Et tous trois reconnurent tacitement le droit d’un Anglais, non seulement de faire attendre un vaisseau, mais d’arrêter tout le système solaire au besoin, s’il possède un billet de passage pour n’importe quelle planète du firmament; et cela, pendant que M. Miles Arbuton, de Boston, Etat de Massachusetts, passait commodément d’un vapeur à l’autre.
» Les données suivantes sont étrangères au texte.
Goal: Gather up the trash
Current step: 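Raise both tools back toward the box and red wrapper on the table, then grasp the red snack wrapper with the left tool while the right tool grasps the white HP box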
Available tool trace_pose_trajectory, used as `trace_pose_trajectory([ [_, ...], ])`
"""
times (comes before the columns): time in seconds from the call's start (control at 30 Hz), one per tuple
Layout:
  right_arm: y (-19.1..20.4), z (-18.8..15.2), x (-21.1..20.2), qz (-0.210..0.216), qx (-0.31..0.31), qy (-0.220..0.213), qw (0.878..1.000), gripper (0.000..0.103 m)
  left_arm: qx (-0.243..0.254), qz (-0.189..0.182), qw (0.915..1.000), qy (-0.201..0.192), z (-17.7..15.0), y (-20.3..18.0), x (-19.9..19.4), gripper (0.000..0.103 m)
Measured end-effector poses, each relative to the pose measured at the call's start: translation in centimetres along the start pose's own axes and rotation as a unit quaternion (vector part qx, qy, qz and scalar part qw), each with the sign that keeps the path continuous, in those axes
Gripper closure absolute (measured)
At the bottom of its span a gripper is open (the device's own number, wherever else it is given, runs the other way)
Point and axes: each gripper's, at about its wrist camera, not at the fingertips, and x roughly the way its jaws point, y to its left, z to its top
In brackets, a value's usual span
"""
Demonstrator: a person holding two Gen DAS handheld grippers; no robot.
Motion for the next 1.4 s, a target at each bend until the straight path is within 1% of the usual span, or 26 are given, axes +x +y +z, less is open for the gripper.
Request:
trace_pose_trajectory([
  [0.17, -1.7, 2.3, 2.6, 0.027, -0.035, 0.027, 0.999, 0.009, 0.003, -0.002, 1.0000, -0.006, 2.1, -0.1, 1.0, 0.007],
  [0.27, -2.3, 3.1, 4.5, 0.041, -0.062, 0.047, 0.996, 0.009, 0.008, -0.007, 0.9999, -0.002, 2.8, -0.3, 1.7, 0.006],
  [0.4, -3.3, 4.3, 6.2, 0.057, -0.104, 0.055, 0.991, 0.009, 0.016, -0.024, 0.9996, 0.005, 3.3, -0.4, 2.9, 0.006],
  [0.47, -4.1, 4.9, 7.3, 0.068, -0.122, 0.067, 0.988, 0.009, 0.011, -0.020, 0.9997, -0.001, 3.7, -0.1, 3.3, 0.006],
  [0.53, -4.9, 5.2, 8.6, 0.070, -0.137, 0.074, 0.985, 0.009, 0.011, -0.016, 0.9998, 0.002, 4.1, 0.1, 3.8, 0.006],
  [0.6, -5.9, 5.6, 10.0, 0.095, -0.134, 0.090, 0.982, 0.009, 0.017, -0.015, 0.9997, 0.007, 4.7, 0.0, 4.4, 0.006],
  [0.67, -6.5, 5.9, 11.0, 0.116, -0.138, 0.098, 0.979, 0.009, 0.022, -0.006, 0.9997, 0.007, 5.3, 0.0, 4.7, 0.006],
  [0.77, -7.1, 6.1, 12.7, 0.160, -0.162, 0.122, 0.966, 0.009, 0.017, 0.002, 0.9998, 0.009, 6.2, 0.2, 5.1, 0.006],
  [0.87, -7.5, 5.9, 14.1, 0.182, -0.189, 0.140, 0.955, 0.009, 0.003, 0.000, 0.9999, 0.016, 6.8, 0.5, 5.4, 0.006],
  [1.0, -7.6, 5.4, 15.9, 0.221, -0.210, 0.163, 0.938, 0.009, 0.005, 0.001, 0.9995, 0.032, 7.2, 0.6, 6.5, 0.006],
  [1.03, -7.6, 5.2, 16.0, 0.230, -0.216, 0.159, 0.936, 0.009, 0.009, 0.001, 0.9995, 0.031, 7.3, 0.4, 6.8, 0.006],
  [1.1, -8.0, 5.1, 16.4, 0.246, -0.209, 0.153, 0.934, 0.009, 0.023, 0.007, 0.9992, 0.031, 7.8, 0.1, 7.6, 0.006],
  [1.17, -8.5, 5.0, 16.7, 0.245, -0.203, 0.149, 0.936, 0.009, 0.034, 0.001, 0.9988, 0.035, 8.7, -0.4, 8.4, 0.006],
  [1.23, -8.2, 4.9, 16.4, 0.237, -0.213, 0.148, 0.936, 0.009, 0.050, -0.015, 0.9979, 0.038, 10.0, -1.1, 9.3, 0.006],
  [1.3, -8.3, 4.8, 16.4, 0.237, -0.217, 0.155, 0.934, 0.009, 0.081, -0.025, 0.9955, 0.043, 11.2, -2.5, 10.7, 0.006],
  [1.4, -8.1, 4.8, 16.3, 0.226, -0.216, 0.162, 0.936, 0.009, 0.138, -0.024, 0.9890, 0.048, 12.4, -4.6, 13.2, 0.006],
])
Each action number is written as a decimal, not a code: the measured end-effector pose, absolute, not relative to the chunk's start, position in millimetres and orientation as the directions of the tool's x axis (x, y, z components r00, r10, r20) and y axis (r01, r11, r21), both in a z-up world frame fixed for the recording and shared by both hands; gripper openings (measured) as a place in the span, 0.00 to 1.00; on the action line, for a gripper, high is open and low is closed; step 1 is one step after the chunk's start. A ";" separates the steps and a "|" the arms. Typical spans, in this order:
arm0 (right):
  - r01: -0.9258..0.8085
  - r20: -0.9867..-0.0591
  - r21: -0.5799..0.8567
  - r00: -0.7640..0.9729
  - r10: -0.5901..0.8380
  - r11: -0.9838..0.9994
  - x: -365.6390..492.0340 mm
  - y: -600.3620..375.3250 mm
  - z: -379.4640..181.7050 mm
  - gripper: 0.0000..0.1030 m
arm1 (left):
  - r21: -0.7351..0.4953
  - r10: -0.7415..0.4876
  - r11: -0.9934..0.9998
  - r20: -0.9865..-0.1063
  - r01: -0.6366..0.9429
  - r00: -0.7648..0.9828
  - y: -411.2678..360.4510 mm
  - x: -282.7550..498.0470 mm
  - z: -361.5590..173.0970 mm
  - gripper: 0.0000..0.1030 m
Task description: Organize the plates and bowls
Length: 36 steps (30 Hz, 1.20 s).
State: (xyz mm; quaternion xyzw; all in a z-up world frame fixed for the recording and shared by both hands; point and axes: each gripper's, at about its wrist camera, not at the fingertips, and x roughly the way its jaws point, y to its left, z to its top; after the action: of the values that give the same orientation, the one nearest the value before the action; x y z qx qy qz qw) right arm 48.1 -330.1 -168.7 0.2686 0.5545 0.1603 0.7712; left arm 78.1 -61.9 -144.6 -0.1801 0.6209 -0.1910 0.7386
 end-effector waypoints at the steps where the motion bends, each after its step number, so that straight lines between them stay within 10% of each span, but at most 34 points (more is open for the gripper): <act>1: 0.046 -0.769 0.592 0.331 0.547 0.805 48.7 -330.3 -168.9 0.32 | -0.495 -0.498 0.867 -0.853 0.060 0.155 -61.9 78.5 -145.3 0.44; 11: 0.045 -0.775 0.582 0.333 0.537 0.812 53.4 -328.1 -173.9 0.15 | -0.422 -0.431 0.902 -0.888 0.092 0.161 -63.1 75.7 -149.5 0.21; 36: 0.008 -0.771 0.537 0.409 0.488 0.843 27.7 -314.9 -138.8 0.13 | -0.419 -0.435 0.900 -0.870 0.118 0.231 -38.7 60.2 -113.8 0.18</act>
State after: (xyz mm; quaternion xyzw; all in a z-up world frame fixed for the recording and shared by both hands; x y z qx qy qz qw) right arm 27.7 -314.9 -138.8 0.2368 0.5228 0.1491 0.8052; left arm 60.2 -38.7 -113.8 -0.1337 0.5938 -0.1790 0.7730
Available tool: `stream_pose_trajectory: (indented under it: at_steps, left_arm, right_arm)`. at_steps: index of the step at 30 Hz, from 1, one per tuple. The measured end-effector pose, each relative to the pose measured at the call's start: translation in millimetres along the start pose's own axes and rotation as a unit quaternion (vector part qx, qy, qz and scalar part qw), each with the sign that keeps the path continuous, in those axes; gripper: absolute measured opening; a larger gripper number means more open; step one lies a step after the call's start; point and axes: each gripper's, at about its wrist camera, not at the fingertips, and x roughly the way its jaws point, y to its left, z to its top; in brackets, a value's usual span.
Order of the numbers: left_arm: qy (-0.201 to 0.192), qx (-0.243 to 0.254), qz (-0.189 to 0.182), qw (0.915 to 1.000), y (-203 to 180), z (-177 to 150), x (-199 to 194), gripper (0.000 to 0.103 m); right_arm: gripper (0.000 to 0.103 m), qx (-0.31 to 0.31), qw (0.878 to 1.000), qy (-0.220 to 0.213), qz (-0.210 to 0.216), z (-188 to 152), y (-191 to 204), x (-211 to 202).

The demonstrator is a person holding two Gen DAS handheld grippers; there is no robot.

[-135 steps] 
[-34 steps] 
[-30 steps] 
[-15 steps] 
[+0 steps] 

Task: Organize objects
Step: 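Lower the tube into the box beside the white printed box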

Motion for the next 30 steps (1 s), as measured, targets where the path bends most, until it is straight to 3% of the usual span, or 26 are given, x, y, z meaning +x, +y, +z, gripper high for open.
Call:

Il avait plus d’une fois été pris pour un Anglais, et l’erreur de ces bonnes gens, s’il l’eût connue, ne l’aurait aucunement surpris.
Peut-être même aurait-elle eu pour effet d’adoucir un peu le jugement qu’il porta sur eux, quand il les aperçut en face de lui, à la table du déjeuner. Mais il n’en savait rien, et il reconnut en eux des Anglais assez vulgaires, avec certains airs de cabotins ou de chanteurs de profession.
Au lieu d’une toilette de voyage, la jeune fille portait une robe d’un bleu vif et clair; et, au-dessus de ses yeux bleu-ciel et de ses joues brillantes de fraîcheur, une couronne de cheveux couleur d’épis mûrs se déroulait en boucles et en tresses abondantes.
C’était magnifique, à distance; mais de près, c’était un peu fauve.
M. Arbuton laissa tomber son regard, de la figure à la robe bleu-clair, laquelle n’était ni neuve ni très fraîche; et, avec une légère expression de froide indifférence, il concentra son attention sur son médiocre déjeuner de voyageur.
Au même instant, il se trouvait être lui-même un objet d’intérêt pour une autre jeune personne placée à côté de nos Anglais, et dont les yeux d’un gris tendre jetaient de temps en temps vers lui un regard où l’on découvrait un vague sentiment d’impressionnabilité.
Il était pour elle ce mystérieux et divin peut-être que tout jeune homme est toujours pour une jeune fille.
De plus, il s’entourait pour elle d’une espèce de nimbe romanesque, car elle reconnaissait en lui ce même jeune homme à moustache blonde qu’elle avait entrevu à Niagara, la semaine précédente, sur le pont de l’île aux Chèvres.
La jolie dame assise à côté le trouvait aussi bien beau, beau comme un jeune homme peut l’être aux yeux d’une femme mariée, mais sans en aucune manière faire tort au mari, ce monsieur d’âge mûr et de belle humeur qui venait d’ajouter une saucisse aux œufs et au jambon qu’il avait déjà sur son assiette.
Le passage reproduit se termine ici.